Chronic obstructive pulmonary disease

Vitamin D status and chronic obstructive pulmonary disease risk: a prospective UK Biobank study

Abstract

Background Low vitamin D status has been linked to an increased risk for various inflammatory diseases. Conflicting results have been reported regarding chronic obstructive pulmonary disease (COPD). This study aims to investigate the associations of serum 25-hydroxyvitamin D (25(OH)D) concentrations with COPD risk and survival.

Methods We included 403 648 participants with serum 25(OH)D measurements and free of COPD at baseline from UK Biobank. Follow-up was until 30 September 2021. Multivariable-adjusted cox regression models were applied to estimate HRs and 95% CIs for the associations of season-standardised 25(OH)D concentrations with COPD risk and survival. The restricted cubic splines were used to assess dose–response relationship. Kaplan-Meier estimation was used to create graphs of the survival curves.

Results During a median follow-up of 12.3 (IQR: 11.4–13.2) years, 11 008 cases of COPD were recorded. We observed a non-linear inverse association between 25(OH)D concentrations and COPD risk. Compared with participants in the fourth quintile of 25(OH)D, those in the lowest quintile were associated with a 23% higher risk (HR, 1.23; 95% CI, 1.16 to 1.31). Stronger associations were observed for the risk in men and current smokers (Both p for interaction <0.05). In survival analyses, compared with the fourth quintile, cases in the lowest quintile had a 38% higher risk for overall death (HR, 1.38; 95% CI, 1.22 to 1.56).

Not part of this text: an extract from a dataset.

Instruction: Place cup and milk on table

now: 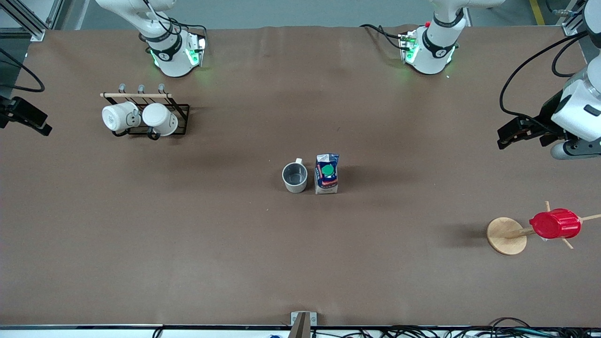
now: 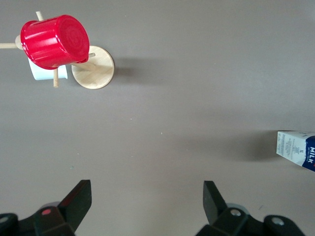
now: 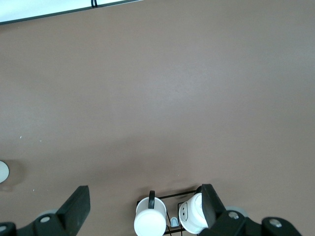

Conclusion Our findings indicate that serum 25(OH)D concentrations are non-linearly negatively associated with incidence and mortality of COPD, suggesting a potential protective role of vitamin D in the pathogenesis of COPD.

What is already known on this topic

  • Low vitamin D status has been linked to an increased risk for various inflammatory diseases. Conflicting results have been reported regarding chronic obstructive pulmonary disease (COPD).

What this study adds

  • The decreasing risk of COPD appeared to be lowest at 55 nmol/L of 25-hydroxyvitamin D (25(OH)D). Lower pre-diagnostic 25(OH)D concentrations were associated with a significant decrease in overall and COPD-specific survival.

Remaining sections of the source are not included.